=== ACTION ITEM ===
Records follow. Pull out every line that contains "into".
################
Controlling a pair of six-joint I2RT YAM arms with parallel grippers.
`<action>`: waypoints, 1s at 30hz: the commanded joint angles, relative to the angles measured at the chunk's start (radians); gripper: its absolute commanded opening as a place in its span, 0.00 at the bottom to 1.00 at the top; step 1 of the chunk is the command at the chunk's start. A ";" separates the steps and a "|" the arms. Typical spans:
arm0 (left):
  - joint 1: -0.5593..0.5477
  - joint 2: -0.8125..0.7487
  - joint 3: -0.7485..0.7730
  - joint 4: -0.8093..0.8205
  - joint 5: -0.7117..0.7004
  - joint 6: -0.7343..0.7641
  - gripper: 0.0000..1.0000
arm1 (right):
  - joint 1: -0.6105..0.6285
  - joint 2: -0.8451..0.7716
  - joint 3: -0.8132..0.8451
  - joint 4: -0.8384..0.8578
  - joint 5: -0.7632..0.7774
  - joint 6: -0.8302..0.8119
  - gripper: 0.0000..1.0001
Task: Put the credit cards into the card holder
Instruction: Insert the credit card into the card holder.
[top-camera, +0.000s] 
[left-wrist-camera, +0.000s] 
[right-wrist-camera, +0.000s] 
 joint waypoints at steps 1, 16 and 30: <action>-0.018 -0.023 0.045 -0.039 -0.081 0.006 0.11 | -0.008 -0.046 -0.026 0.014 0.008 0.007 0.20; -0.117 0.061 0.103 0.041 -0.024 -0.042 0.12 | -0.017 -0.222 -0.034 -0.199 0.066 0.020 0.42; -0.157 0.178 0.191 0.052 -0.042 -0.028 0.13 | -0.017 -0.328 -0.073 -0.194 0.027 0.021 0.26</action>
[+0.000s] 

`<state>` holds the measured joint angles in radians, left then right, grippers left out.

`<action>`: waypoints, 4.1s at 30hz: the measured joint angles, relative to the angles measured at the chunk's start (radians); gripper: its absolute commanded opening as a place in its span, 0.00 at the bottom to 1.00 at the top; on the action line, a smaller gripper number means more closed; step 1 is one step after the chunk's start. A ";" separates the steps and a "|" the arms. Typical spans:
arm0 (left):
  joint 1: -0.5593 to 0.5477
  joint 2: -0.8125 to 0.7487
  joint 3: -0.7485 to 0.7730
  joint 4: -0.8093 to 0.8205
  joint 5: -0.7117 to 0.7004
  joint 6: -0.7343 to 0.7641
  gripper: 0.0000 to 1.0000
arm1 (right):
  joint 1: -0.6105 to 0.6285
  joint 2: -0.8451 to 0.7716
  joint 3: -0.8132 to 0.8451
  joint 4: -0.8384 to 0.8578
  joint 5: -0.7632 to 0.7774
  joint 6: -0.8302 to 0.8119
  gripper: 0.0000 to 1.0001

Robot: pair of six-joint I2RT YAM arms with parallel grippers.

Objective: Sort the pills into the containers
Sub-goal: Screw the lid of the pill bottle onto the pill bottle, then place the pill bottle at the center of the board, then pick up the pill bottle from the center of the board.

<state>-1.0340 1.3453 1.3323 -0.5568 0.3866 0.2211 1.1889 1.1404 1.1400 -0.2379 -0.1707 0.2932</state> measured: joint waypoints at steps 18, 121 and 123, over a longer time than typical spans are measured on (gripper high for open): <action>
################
=== OUTPUT FOR THIS EXERCISE ===
Task: Put the credit cards into the card holder
Instruction: Insert the credit card into the card holder.
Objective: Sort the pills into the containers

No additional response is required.